* Task prompt *
Check each line of the data, and copy those where "this" appears.

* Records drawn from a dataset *
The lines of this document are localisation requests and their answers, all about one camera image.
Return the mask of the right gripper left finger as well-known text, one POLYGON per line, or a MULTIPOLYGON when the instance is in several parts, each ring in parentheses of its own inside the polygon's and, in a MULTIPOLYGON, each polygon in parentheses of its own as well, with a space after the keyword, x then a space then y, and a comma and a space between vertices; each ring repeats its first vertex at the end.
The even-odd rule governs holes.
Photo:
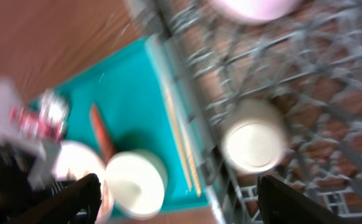
POLYGON ((11 224, 94 224, 101 205, 100 181, 89 174, 18 217, 11 224))

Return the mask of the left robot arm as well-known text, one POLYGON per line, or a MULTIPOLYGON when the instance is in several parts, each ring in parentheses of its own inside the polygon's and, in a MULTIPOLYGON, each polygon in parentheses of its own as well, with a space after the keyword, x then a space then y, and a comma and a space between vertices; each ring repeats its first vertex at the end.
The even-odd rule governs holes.
POLYGON ((21 134, 9 115, 22 104, 12 81, 0 78, 0 223, 53 194, 51 169, 60 148, 21 134))

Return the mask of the pale green cup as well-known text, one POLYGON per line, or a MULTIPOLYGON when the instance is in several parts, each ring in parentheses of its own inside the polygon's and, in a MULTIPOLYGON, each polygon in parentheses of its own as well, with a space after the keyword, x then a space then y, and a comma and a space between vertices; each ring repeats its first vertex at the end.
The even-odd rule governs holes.
POLYGON ((243 174, 267 172, 285 157, 288 134, 277 108, 247 99, 226 115, 221 151, 225 161, 243 174))

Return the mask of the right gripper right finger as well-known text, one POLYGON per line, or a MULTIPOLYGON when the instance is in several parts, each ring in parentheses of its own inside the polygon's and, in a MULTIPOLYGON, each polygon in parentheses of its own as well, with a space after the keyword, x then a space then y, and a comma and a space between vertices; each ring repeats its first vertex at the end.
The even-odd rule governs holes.
POLYGON ((352 224, 271 175, 257 179, 258 206, 264 224, 352 224))

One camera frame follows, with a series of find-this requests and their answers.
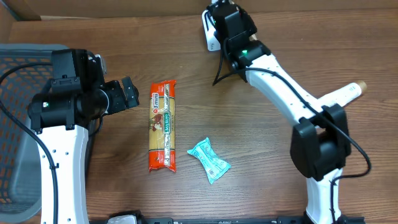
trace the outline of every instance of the orange packaging label
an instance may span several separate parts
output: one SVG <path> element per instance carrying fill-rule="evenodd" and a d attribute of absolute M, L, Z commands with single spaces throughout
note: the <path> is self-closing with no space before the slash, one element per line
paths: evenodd
<path fill-rule="evenodd" d="M 149 171 L 175 168 L 175 80 L 150 87 Z"/>

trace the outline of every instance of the black cable
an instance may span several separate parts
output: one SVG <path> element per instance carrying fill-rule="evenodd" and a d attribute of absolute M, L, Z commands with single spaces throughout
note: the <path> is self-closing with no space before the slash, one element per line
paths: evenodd
<path fill-rule="evenodd" d="M 221 69 L 223 67 L 223 60 L 224 60 L 224 54 L 225 54 L 225 48 L 226 48 L 226 41 L 228 38 L 225 38 L 225 40 L 223 41 L 223 44 L 221 45 L 221 50 L 220 50 L 220 64 L 218 65 L 218 71 L 217 71 L 217 75 L 213 81 L 213 86 L 215 84 L 217 84 L 217 79 L 221 73 Z"/>
<path fill-rule="evenodd" d="M 4 79 L 6 79 L 7 76 L 18 71 L 19 69 L 33 67 L 33 66 L 39 66 L 39 65 L 46 66 L 46 65 L 52 65 L 52 64 L 49 62 L 37 62 L 37 63 L 27 63 L 24 65 L 16 66 L 16 67 L 10 69 L 9 71 L 7 71 L 6 73 L 4 73 L 0 77 L 0 84 L 3 82 Z M 37 142 L 37 144 L 39 144 L 39 146 L 43 149 L 44 154 L 47 156 L 47 159 L 49 160 L 51 175 L 52 175 L 53 194 L 54 194 L 54 196 L 53 196 L 54 197 L 54 211 L 53 211 L 54 221 L 53 222 L 54 222 L 54 224 L 57 224 L 58 223 L 58 182 L 57 182 L 57 173 L 55 171 L 56 166 L 54 164 L 54 160 L 52 159 L 50 151 L 49 151 L 49 149 L 47 149 L 47 147 L 45 146 L 43 141 L 40 140 L 40 138 L 35 135 L 35 133 L 33 133 L 27 126 L 25 126 L 22 122 L 20 122 L 15 116 L 13 116 L 7 110 L 7 108 L 3 105 L 1 100 L 0 100 L 0 109 L 4 112 L 4 114 L 7 117 L 9 117 L 11 119 L 11 121 L 16 123 L 18 125 L 18 127 L 20 127 L 23 131 L 25 131 L 30 137 L 32 137 Z"/>
<path fill-rule="evenodd" d="M 335 224 L 336 223 L 336 217 L 335 217 L 335 210 L 333 208 L 333 206 L 334 206 L 334 203 L 333 203 L 333 194 L 334 193 L 333 192 L 334 192 L 334 186 L 336 185 L 336 181 L 340 180 L 340 179 L 345 179 L 345 178 L 363 177 L 363 176 L 367 175 L 368 173 L 370 173 L 370 171 L 372 169 L 372 164 L 371 164 L 369 156 L 361 148 L 361 146 L 359 146 L 359 144 L 356 141 L 354 141 L 354 139 L 349 137 L 344 131 L 342 131 L 335 124 L 333 124 L 331 121 L 329 121 L 327 118 L 325 118 L 321 113 L 319 113 L 317 110 L 315 110 L 307 101 L 305 101 L 304 98 L 297 92 L 297 90 L 284 77 L 279 75 L 277 72 L 274 72 L 274 71 L 271 71 L 271 70 L 268 70 L 268 69 L 263 69 L 263 68 L 244 68 L 244 69 L 236 70 L 236 71 L 230 72 L 230 73 L 228 73 L 226 75 L 223 75 L 220 79 L 218 79 L 215 82 L 215 84 L 217 84 L 218 82 L 220 82 L 224 78 L 230 77 L 231 75 L 238 74 L 238 73 L 243 73 L 243 72 L 247 72 L 247 71 L 257 71 L 257 72 L 268 73 L 268 74 L 271 74 L 274 77 L 277 77 L 282 82 L 284 82 L 287 85 L 287 87 L 289 87 L 290 90 L 292 90 L 292 92 L 297 96 L 297 98 L 304 104 L 304 106 L 306 106 L 310 111 L 312 111 L 312 113 L 314 113 L 315 116 L 318 116 L 319 118 L 321 118 L 327 124 L 327 126 L 331 127 L 336 132 L 340 133 L 344 138 L 346 138 L 362 154 L 362 156 L 365 158 L 366 164 L 368 165 L 368 169 L 365 172 L 363 172 L 361 174 L 341 175 L 339 177 L 334 178 L 330 182 L 330 184 L 331 184 L 331 188 L 330 188 L 330 207 L 331 208 L 330 208 L 330 211 L 331 211 L 331 216 L 332 216 L 332 219 L 333 219 L 333 224 Z"/>
<path fill-rule="evenodd" d="M 89 51 L 89 50 L 87 50 L 87 54 L 88 54 L 88 56 L 90 56 L 91 57 L 91 59 L 96 59 L 96 57 L 95 57 L 95 55 L 94 55 L 94 53 L 93 52 L 91 52 L 91 51 Z"/>
<path fill-rule="evenodd" d="M 209 20 L 209 22 L 210 22 L 210 24 L 213 26 L 213 27 L 215 27 L 215 24 L 214 24 L 214 21 L 211 19 L 211 17 L 210 17 L 210 12 L 209 11 L 207 11 L 207 12 L 205 12 L 205 24 L 206 24 L 206 29 L 207 29 L 207 31 L 209 31 L 209 25 L 207 24 L 207 20 Z"/>
<path fill-rule="evenodd" d="M 100 116 L 100 117 L 99 117 L 99 125 L 98 125 L 98 128 L 97 128 L 93 133 L 89 134 L 88 137 L 92 137 L 92 136 L 94 136 L 96 133 L 98 133 L 98 132 L 101 130 L 103 123 L 104 123 L 104 118 L 103 118 L 103 116 Z"/>

* Written answer *
The lines of this document are localisation requests and their answers, all about one camera image.
One camera frame follows, with a series of find-this requests and their answers.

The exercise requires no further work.